> Task item: Copy all lines in the data that contain the string "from".

[Start of section]

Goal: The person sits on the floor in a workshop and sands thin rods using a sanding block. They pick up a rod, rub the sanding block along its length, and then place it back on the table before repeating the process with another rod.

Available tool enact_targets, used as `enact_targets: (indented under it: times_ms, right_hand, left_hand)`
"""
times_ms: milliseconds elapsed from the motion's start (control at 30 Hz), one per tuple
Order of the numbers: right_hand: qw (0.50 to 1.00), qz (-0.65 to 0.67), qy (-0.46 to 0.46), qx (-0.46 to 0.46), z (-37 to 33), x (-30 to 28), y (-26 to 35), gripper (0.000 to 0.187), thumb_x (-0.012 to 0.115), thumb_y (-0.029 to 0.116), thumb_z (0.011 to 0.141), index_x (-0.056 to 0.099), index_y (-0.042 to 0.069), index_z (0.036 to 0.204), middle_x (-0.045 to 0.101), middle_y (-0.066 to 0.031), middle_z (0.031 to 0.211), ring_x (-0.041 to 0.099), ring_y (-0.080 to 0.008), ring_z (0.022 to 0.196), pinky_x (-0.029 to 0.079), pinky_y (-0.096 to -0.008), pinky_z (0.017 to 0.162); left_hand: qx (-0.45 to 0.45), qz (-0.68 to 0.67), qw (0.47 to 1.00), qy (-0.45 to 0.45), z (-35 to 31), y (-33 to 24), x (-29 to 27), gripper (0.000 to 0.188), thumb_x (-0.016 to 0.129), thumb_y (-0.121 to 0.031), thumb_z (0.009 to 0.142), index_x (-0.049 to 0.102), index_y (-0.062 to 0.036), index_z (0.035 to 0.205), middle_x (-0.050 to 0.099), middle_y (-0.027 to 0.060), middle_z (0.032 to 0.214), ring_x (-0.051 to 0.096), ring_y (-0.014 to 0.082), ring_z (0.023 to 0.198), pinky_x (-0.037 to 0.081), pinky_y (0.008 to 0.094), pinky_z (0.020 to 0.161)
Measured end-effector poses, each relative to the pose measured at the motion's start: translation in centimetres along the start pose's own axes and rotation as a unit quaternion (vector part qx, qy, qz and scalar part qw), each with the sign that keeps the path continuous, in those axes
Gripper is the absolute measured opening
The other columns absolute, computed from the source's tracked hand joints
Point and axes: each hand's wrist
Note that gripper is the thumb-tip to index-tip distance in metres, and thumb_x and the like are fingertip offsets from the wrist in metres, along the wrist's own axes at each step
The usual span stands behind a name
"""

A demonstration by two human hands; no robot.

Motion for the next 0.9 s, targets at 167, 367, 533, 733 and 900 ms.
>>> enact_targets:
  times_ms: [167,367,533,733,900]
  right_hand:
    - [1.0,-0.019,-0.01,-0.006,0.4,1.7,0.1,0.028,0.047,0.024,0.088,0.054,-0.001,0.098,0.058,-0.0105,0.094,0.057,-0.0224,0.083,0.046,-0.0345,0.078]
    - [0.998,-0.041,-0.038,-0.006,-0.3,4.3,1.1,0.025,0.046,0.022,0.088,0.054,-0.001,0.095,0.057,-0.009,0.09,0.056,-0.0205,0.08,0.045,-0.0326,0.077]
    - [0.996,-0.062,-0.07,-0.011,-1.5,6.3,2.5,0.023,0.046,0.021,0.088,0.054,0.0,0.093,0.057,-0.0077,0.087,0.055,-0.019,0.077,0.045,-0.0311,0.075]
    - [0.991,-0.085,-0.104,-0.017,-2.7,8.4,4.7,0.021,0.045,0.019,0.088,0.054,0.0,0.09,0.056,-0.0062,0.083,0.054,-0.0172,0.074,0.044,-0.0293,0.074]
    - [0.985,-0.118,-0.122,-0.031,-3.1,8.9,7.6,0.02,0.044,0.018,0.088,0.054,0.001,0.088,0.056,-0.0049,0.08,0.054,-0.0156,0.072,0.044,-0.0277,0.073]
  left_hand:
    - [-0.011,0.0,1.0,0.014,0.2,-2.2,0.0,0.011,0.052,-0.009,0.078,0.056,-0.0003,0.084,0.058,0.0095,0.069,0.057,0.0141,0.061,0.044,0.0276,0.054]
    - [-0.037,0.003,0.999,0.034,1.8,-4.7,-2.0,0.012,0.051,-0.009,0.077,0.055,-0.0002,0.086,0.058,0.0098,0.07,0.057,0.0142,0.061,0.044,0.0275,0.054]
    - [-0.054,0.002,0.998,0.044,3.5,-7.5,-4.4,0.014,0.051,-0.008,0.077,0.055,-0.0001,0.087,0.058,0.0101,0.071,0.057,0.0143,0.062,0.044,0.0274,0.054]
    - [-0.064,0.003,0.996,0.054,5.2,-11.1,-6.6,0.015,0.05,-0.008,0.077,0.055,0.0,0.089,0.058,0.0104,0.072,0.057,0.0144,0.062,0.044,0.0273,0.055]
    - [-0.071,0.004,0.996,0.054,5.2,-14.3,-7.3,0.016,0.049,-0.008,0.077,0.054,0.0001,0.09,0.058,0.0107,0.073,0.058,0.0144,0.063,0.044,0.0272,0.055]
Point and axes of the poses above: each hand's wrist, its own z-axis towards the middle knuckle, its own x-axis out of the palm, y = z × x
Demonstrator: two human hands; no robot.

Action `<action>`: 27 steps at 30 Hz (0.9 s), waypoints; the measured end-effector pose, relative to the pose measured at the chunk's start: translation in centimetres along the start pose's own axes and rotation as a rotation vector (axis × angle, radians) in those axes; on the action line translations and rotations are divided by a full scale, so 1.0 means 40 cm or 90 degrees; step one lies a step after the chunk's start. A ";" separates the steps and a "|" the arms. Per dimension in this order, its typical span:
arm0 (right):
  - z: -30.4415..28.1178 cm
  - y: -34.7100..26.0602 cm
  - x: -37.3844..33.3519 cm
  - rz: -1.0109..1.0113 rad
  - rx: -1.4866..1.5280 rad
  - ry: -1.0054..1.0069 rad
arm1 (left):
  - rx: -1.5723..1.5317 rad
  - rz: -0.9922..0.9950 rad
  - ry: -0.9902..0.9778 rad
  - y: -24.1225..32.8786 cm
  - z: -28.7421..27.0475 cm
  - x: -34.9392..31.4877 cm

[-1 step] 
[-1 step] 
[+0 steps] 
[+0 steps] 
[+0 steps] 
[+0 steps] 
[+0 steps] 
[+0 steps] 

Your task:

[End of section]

> Exercise result:
times_ms: milliseconds elapsed from the motion's start (control at 30 Hz), one per tuple
The other columns absolute, computed from the source's tracked hand joints
Note that gripper is the thumb-tip to index-tip distance in metres, and thumb_x and the like are fingertip offsets from the wrist in metres, along the wrist's own axes at each step

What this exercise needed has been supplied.